## What is being asked
The response must contain every line below in which "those" appears.

## Supplied material
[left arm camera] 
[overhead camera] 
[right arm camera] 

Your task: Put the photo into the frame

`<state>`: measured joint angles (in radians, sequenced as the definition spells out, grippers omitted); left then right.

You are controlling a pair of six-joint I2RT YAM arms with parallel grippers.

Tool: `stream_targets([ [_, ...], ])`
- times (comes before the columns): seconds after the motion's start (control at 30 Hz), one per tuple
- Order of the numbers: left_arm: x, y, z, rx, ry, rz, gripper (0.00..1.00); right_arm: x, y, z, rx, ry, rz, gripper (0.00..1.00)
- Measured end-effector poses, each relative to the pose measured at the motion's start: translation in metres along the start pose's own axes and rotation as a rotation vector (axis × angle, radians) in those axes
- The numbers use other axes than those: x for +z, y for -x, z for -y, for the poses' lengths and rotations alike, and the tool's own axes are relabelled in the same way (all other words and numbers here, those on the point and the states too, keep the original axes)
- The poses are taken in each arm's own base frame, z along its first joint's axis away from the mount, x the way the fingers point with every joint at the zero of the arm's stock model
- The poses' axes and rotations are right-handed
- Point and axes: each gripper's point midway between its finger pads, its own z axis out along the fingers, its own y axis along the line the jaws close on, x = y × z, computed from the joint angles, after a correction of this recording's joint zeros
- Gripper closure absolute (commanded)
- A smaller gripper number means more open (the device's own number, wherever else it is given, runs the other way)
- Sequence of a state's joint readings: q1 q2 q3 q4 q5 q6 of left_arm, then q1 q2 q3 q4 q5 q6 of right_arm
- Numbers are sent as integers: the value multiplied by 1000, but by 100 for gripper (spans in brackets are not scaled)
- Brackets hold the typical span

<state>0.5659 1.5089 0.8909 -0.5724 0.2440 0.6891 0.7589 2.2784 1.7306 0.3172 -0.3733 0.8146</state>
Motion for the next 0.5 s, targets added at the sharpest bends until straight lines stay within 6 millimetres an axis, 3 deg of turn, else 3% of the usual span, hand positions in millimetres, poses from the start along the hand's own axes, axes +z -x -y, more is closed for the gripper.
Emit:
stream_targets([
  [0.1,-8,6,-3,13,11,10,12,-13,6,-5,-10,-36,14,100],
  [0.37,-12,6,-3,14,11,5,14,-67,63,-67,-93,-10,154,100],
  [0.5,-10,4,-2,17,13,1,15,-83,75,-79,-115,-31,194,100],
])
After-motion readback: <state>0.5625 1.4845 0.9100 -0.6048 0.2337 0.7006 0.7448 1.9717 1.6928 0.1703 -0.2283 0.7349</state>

## Answer area
- Measured end-effector poses, each relative to the pose measured at the motion's start: translation in metres along the start pose's own axes and rotation as a rotation vector (axis × angle, radians) in those axes
- The numbers use other axes than those: x for +z, y for -x, z for -y, for the poses' lengths and rotations alike, and the tool's own axes are relabelled in the same way (all other words and numbers here, those on the point and the states too, keep the original axes)

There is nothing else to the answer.